As particles enter the chamber of the new sensor, they are analysed to determine if the particles stem from a real fire or a nuisance source. If the microprocessor in the detector senses that there should not be an alarm based on predetermined parameters, no alarm sounds. This innovative approach was quickly matured using advanced design principles and the Edwards state-of-the-art fire test room.

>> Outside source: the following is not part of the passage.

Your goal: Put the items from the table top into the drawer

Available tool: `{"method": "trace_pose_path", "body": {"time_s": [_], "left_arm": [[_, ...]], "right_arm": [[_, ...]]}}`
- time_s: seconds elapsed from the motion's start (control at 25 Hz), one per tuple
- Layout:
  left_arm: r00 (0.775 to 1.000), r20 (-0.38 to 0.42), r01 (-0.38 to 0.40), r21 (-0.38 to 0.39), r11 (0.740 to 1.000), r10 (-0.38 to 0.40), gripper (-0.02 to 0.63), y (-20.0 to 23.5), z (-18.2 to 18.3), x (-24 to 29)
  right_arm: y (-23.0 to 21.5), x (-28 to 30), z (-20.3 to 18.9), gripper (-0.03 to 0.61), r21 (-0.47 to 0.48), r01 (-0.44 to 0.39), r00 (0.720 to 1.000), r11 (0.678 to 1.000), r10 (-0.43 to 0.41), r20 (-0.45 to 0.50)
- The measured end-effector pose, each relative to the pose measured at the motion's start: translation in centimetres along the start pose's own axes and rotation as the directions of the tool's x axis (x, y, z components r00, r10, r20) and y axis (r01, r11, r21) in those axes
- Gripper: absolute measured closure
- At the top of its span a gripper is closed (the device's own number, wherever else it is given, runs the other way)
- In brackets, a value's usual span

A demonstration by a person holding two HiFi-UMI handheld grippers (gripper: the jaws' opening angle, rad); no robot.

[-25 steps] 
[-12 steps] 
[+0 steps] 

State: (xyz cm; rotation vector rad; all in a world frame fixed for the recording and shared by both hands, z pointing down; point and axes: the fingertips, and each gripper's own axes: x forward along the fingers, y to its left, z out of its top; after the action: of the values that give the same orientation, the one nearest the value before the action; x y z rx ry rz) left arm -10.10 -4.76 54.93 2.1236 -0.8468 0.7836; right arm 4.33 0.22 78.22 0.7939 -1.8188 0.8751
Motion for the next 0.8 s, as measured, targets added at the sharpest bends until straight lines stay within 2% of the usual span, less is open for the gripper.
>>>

Adding polyurethane detection into the mix brought an entirely new level of complexity into our examination due to the difficulty of sensing the particles. Traditional materials such as wood and cotton burn more slowly, producing more particles, while modern synthetics burn more quickly and generate fewer particles. In the latter instance, other ambient air characteristics can compete with the particles in trying to enter the detector chamber, creating a monitoring challenge. We realized that the key to solving this was identifying more information about the particles entering the chamber through new sensing methodologies in combination with light obscuration.
In the end, Edwards evolved a sophisticated optical detection methodology that balanced cost and performance, and we are very proud to be the first multi-criteria smoke detector manufacturer to receive certification to the UL 268 standard. The new decade will truly bring enhanced protection of people and property, while minimizing false alarms that cause business interruption and unnecessary responses by fire departments.